Goal of the exercise.
How do the lines below between the ones holding "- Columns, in" and "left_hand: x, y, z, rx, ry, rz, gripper", inclusive, read? Give them again exactly, with no other lines.

Dataset excerpts:
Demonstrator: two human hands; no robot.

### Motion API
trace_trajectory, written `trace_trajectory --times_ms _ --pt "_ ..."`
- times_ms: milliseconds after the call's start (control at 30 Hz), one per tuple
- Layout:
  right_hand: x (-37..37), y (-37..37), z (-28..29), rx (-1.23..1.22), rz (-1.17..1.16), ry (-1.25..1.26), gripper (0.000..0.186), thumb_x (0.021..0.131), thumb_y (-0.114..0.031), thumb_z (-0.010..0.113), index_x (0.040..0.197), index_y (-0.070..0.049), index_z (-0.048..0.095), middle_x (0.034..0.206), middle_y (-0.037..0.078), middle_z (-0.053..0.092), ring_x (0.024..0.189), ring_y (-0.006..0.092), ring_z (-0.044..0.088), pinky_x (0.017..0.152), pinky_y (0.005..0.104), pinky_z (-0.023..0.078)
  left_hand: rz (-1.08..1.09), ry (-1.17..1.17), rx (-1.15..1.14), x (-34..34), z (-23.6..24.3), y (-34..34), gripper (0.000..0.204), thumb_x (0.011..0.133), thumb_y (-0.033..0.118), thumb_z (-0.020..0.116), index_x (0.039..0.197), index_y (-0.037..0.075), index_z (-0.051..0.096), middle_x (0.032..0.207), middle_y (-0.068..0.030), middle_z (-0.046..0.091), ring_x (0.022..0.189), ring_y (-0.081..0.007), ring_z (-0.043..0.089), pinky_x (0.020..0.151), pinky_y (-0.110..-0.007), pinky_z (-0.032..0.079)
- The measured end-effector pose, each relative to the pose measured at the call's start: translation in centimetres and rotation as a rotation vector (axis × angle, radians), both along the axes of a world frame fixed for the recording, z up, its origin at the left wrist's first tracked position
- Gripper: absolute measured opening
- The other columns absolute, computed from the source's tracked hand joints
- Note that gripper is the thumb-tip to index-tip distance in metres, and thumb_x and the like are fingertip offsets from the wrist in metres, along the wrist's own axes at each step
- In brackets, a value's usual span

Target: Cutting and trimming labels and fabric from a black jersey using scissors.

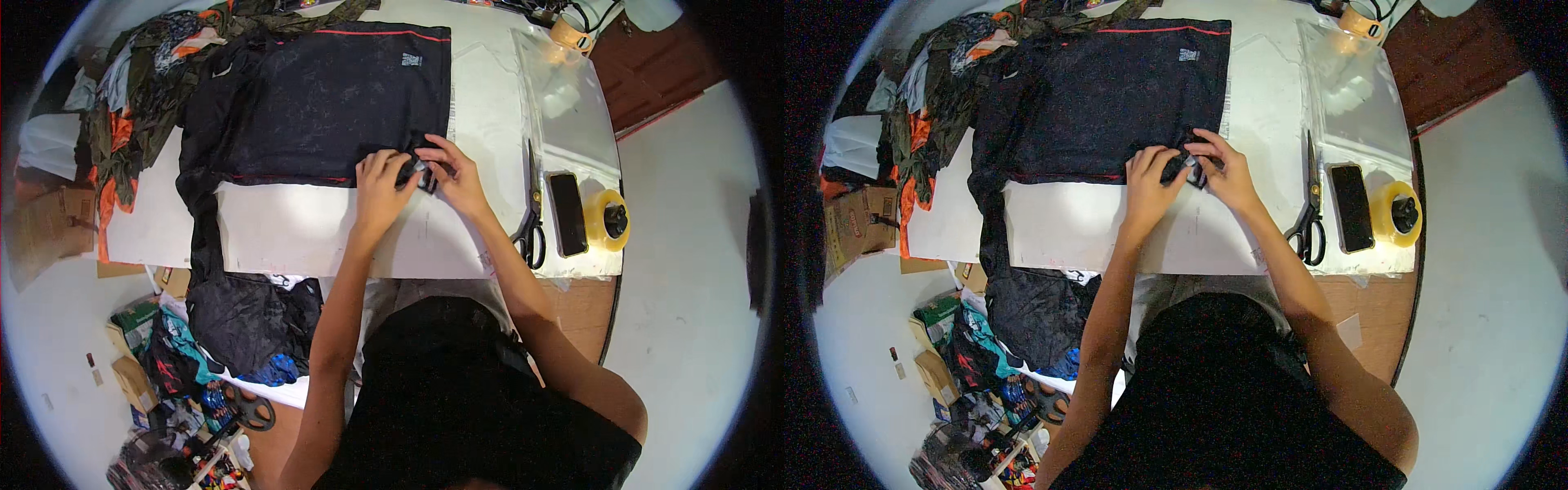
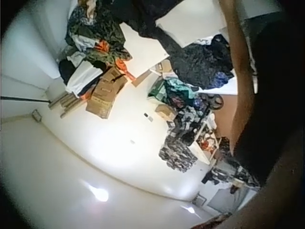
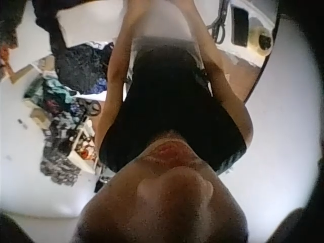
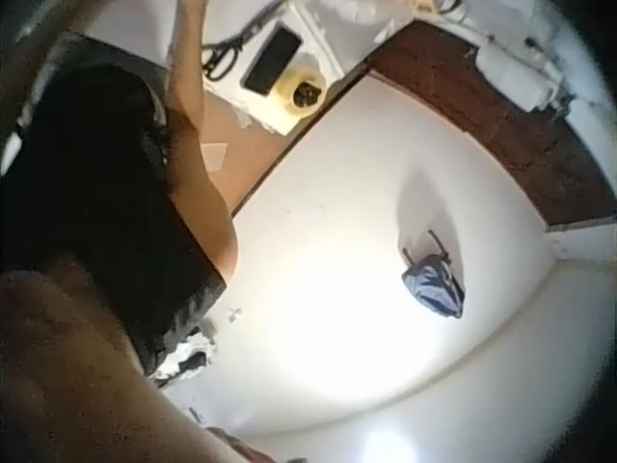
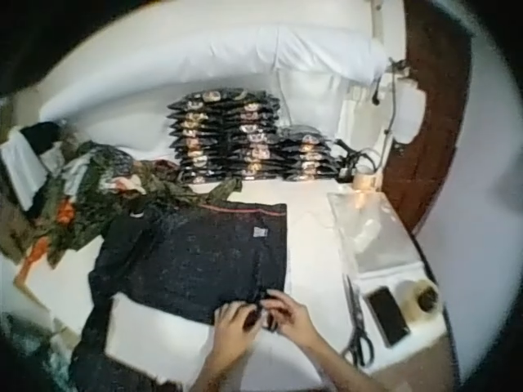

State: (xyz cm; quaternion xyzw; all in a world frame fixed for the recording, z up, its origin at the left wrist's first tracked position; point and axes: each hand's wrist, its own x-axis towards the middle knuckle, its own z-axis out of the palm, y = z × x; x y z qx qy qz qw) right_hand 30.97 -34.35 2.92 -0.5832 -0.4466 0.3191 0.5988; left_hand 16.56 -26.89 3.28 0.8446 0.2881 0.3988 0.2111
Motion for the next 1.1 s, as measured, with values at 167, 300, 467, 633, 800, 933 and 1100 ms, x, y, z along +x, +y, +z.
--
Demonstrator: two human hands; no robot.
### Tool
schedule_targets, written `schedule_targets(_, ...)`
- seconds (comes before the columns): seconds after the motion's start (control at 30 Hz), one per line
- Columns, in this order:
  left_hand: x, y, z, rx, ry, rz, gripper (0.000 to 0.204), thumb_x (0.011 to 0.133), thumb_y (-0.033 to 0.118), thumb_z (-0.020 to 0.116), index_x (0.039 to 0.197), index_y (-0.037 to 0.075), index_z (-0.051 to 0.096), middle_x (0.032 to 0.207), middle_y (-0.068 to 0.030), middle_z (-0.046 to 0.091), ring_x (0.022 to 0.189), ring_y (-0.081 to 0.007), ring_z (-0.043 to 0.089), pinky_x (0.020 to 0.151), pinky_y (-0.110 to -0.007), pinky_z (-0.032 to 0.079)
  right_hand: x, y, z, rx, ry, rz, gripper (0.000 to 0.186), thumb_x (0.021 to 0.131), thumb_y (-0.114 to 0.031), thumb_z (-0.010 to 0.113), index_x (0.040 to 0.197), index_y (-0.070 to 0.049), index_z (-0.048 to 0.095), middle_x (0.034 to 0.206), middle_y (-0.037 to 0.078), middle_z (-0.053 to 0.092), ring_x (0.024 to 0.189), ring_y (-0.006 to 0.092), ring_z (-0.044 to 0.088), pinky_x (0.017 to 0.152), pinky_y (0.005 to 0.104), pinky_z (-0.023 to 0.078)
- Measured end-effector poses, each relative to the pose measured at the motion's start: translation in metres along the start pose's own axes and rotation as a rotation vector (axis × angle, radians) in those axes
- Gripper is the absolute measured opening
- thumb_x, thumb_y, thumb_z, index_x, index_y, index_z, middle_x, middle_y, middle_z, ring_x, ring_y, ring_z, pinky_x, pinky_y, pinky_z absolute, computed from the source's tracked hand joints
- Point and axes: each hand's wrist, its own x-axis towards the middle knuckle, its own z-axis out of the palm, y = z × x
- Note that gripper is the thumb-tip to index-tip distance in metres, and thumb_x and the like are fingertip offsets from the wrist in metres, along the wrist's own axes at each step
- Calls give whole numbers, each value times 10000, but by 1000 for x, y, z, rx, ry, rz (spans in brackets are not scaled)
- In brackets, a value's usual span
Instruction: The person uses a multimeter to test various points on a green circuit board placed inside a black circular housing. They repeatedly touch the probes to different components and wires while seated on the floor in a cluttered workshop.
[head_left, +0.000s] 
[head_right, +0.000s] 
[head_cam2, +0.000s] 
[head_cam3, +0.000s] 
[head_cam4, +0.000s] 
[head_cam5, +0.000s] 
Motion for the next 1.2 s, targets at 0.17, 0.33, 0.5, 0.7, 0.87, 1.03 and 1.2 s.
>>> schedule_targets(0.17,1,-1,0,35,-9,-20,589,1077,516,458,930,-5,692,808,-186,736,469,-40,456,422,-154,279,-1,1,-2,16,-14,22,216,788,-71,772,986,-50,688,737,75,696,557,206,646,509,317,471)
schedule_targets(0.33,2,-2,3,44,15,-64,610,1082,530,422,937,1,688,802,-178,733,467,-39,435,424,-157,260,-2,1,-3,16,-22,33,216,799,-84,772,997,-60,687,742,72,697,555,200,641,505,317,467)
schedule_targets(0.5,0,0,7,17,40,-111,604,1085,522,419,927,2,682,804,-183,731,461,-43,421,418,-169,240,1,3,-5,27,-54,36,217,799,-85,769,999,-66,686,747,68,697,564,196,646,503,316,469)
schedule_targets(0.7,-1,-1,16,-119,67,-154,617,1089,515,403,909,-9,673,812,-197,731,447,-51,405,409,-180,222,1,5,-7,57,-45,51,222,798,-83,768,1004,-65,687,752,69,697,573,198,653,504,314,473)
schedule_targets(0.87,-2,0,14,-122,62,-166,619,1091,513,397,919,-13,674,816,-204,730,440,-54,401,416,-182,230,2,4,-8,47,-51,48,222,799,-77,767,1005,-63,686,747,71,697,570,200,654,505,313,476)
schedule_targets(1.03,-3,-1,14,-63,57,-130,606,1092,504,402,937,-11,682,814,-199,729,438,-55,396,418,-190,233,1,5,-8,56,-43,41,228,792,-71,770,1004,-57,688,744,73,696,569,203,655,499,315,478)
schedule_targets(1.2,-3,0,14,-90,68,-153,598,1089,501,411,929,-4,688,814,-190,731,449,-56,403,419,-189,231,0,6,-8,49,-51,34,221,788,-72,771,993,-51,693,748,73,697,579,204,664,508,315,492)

Solved problem.
- Columns, in this order:
  left_hand: x, y, z, rx, ry, rz, gripper (0.000 to 0.204), thumb_x (0.011 to 0.133), thumb_y (-0.033 to 0.118), thumb_z (-0.020 to 0.116), index_x (0.039 to 0.197), index_y (-0.037 to 0.075), index_z (-0.051 to 0.096), middle_x (0.032 to 0.207), middle_y (-0.068 to 0.030), middle_z (-0.046 to 0.091), ring_x (0.022 to 0.189), ring_y (-0.081 to 0.007), ring_z (-0.043 to 0.089), pinky_x (0.020 to 0.151), pinky_y (-0.110 to -0.007), pinky_z (-0.032 to 0.079)

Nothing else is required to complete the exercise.